Let’s just look at the difference in revenue sources between the New York Times Company’s annual financial reports between 2007 and 2024:

The NYT has been the big winner of the upmarket digital news subscription economy, which is reflected in its subscription revenue growth. The NYT has a global readership that probably dwarfs anything in the history of the company or even the American news industry.
But if you’re a CEO looking at this stupidly simple chart, the first thing you notice is the five-alarm fire happening with ad revenue.
If you were a journalism company in 2007, you had a much better business to work with: The other 99% of non-journalistic U.S. consumer spending was also subsidizing journalism in the form of consumer advertising — before those ad dollars evacuated from the media industry to Big Tech monopolies like Google, probably illegally. (A fraction of those monopoly dollars also return to the U.S. news industry via charity, in the form of Google News Initiative grants.)

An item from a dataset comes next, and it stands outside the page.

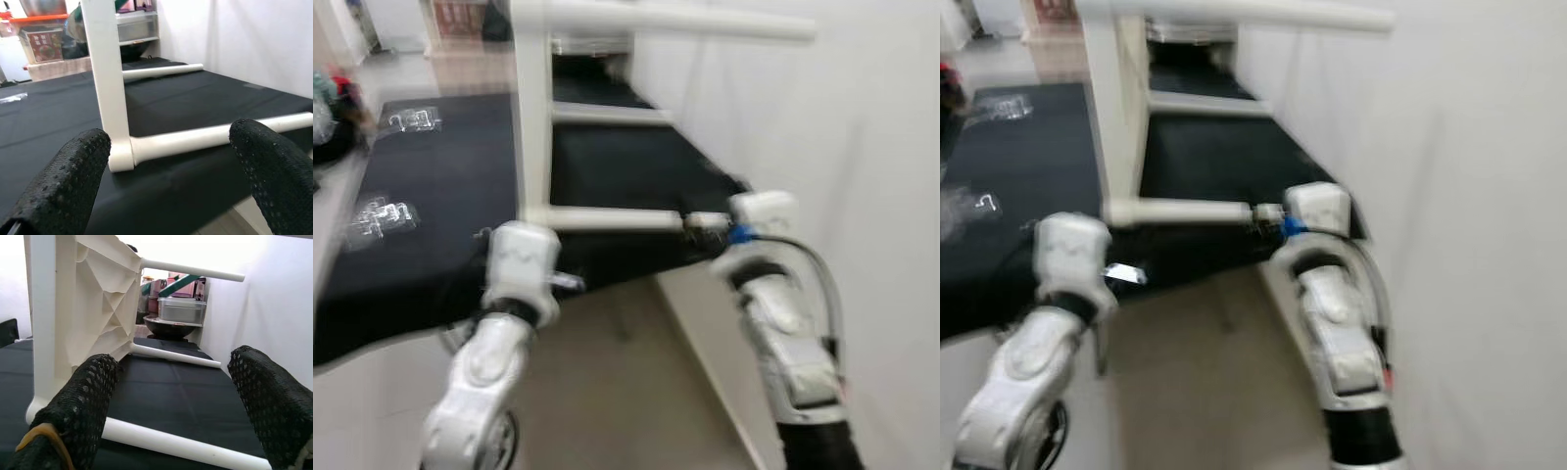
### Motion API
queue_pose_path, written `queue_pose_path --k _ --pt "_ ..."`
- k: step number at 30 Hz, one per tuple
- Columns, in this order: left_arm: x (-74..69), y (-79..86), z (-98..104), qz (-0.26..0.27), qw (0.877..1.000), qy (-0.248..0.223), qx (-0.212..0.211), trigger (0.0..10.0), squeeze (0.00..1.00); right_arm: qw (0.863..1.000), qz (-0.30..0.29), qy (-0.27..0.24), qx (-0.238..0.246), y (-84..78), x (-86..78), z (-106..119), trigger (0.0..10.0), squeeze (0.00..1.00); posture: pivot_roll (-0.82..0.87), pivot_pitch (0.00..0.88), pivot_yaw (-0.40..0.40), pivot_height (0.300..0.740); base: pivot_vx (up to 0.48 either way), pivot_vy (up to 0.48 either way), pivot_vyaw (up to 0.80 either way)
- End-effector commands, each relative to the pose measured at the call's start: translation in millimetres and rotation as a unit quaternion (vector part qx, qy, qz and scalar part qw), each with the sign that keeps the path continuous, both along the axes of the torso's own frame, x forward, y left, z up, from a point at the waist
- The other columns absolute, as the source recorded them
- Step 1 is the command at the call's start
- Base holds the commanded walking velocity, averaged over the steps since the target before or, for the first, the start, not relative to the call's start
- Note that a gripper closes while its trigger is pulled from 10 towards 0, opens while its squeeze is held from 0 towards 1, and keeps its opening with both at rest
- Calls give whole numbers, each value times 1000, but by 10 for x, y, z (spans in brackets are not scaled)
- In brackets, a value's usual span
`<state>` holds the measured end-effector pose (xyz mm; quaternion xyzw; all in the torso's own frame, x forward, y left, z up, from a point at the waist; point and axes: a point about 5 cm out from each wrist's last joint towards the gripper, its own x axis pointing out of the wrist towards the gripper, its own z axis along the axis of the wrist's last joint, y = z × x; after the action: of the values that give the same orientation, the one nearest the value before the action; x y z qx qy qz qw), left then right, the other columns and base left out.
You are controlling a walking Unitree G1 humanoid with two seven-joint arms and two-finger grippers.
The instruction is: Building children table
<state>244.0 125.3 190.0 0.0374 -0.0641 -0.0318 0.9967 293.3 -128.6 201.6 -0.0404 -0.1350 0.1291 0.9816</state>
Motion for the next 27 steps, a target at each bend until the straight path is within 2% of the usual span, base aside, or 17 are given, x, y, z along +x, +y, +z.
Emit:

But what this all suggests is that, in a world without ad revenue, it’s not even enough to ask American consumers to go back to 20th-century levels of spending on news. We’d need Americans to spend far, far more of their household budgets on journalism. That’s a daunting proposition.
One way is through taxes and public spending. The U.S. spends $3.16 on public media per citizen, compared to $110.73 in Norway, $26.51 in Canada, $81.30 in the U.K. and $142.42 in Germany, according to 2021 research by Timothy Neff and Victor Pickard.
But getting some of that cash back from ad monopolies seems like a good idea too.
It’s a problem! Being semi-retired I had to cut out all paid subscriptions. A friend shares Apple News, I get Axios free newsletters and follow lots on Substack - only as a free subscriber and apply for offers of free if you can’t afford it subs. It’s a hodgepodge that works ok enough. Is it ideal? Nope but it works. Apple News is great for me but not so great for news orgs I know. What amazes me is how many people can afford multiple Substack subs. Most run $100 per year and it’s just shocking when I read stats, how many people can do it. More super subscribers paying for the rest of us no doubt.
I work in media and this keeps me up at night. Far too many people are trying to patch a sinking ship (legacy, ad-supported, print media) rather than finding more radical solutions that preserve and strengthen the best parts of accessible and fair news media.